TD Bank’s $1.8 Billion Guilty Plea: A Lesson in Compliance Consequences

TD Bank N.A. (TDBNA), the tenth largest bank in the U.S., along with its parent company TD Bank US Holding Company (TDBUSH), has pleaded guilty and agreed to pay over $1.8 billion in penalties due to violations of the Bank Secrecy Act (BSA) and money laundering.

TDBNA admitted to conspiring to maintain an inadequate anti-money laundering (AML) program and failing to file accurate Currency Transaction Reports (CTRs). TDBUSH also pleaded guilty for its role in enforcing these failures. The resolution comes in coordination with various federal regulators, including the Federal Reserve Board and the Financial Crimes Enforcement Network.

Attorney General Merrick B. Garland stated that TD Bank made its services too accessible for criminals, leading it to become the largest bank in U.S. history to plead guilty under the BSA and the first to plead guilty to conspiracy to commit money laundering. He emphasized the ongoing investigation and the potential repercussions for individuals involved in the bank’s misconduct.

Deputy Attorney General Lisa Monaco remarked that TD Bank’s negligence towards its compliance program provided a clear lesson about the consequences of ignoring legal obligations.

Over nearly ten years, TD Bank reportedly neglected to update its AML compliance strategies, making it vulnerable to criminal activity, including facilitating a network that laundered tens of millions of dollars. Federal prosecutors noted that TD Bank’s oversight failures allowed vast sums of money to flow through its accounts, much of which originated from international drug trafficking.

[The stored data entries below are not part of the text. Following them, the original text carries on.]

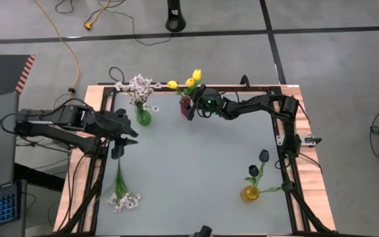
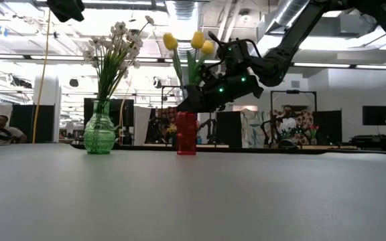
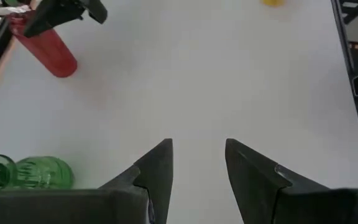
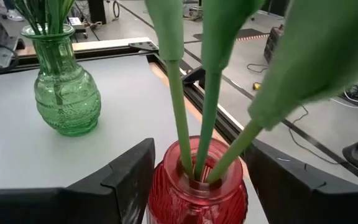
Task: Sort flowers into vase by color
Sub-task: Put the white flowers into the green vase
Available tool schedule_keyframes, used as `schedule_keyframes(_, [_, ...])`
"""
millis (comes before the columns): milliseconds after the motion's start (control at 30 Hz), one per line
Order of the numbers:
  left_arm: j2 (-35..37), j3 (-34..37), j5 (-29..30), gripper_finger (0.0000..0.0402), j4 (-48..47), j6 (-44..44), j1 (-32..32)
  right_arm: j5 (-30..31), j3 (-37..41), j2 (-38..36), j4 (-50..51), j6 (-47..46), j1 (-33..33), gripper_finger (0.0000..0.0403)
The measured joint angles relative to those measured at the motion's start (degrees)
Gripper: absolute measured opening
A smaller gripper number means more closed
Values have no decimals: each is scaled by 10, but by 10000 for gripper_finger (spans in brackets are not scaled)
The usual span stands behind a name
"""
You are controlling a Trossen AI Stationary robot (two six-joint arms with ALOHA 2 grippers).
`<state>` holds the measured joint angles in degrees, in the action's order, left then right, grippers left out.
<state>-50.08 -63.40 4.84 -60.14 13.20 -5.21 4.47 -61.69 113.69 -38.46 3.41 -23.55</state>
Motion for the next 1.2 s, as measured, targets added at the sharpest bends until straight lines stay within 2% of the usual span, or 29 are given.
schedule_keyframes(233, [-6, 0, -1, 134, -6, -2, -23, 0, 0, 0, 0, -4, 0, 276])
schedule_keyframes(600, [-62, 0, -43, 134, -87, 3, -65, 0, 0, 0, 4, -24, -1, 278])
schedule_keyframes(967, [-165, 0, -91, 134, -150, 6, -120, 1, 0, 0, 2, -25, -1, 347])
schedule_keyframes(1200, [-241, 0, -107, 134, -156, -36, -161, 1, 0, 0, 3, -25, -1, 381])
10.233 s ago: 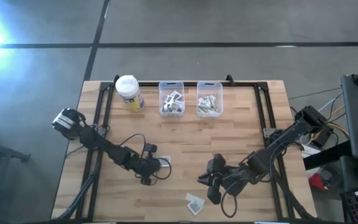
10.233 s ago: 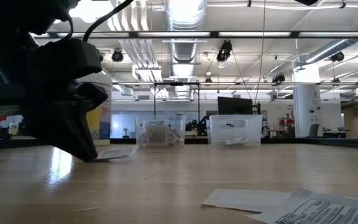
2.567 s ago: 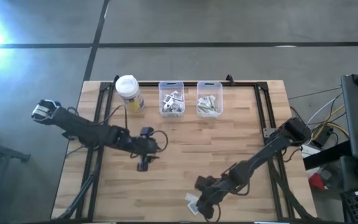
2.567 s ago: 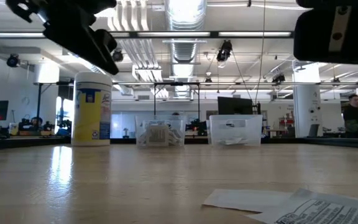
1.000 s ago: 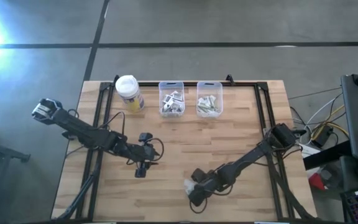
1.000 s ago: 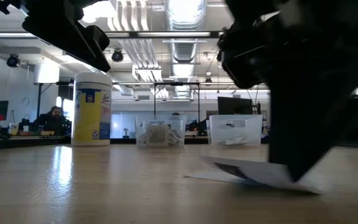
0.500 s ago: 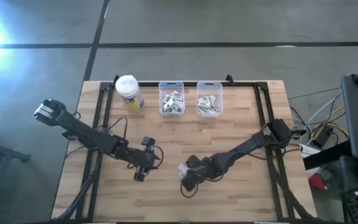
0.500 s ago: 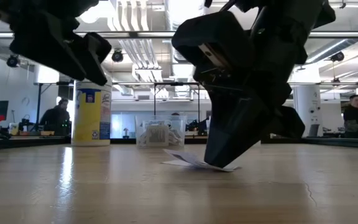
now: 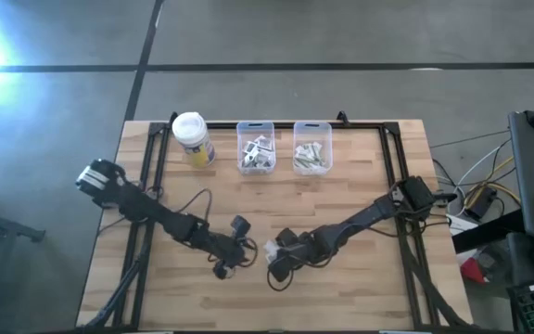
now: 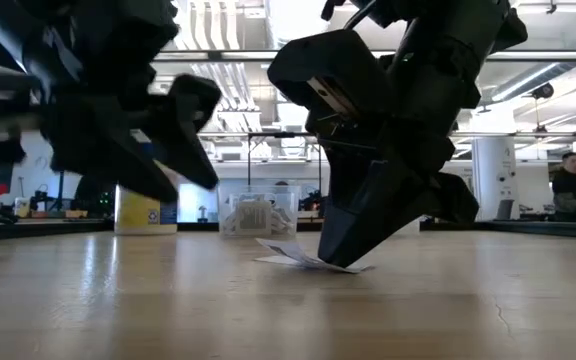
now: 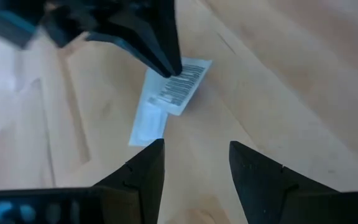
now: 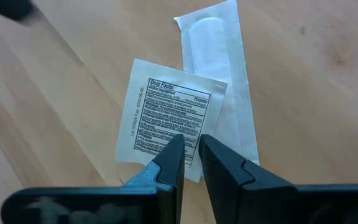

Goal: Pick & Place First Aid Supplies
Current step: Put the towelette pack into the left transparent bin

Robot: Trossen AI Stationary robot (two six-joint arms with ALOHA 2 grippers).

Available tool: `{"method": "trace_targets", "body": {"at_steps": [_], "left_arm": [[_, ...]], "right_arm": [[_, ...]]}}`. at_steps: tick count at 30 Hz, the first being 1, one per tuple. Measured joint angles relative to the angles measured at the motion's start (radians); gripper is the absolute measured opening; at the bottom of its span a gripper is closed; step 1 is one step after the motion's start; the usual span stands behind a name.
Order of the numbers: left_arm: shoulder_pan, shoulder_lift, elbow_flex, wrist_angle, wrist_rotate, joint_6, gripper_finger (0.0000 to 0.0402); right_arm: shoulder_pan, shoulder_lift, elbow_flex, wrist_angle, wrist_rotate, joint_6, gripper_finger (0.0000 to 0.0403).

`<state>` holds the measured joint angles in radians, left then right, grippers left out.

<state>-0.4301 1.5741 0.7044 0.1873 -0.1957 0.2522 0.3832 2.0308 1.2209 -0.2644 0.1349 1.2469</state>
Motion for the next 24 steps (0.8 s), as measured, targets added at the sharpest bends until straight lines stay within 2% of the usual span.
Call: {"method": "trace_targets", "body": {"at_steps": [8, 24], "left_arm": [[0.0, 0.127, 0.083, 0.001, -0.017, 0.088, 0.0174], [0.002, 0.226, 0.134, 0.041, -0.016, 0.143, 0.0174]], "right_arm": [[-0.001, 0.002, 0.0, 0.017, 0.0, 0.002, 0.0056], [-0.005, 0.003, -0.002, 0.064, -0.004, -0.005, 0.0056]]}}
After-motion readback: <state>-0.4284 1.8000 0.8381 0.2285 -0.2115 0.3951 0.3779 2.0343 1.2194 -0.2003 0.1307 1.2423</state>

Court documents revealed that from January 2014 to October 2023, TD Bank struggled with systemic deficiencies in its AML policies but failed to take action, enforcing a budgeting mandate that prioritized cuts despite rising profits and risks. Regulators had repeatedly identified issues with the bank’s transaction monitoring, yet little was done to correct these deficiencies.

As part of its plea agreement, TD Bank has agreed to forfeit over $452 million, pay a criminal fine exceeding $1.4 billion, and maintain an independent compliance monitor for three years. The Justice Department highlighted its collaboration with various agencies during the investigation, which has led to charges against numerous individuals, including bank employees.

This case forms part of broader efforts to dismantle high-level criminal organizations through an organized crime initiative. TD Bank’s penalties underscore the critical importance of compliance within financial institutions to maintain the integrity of the banking system.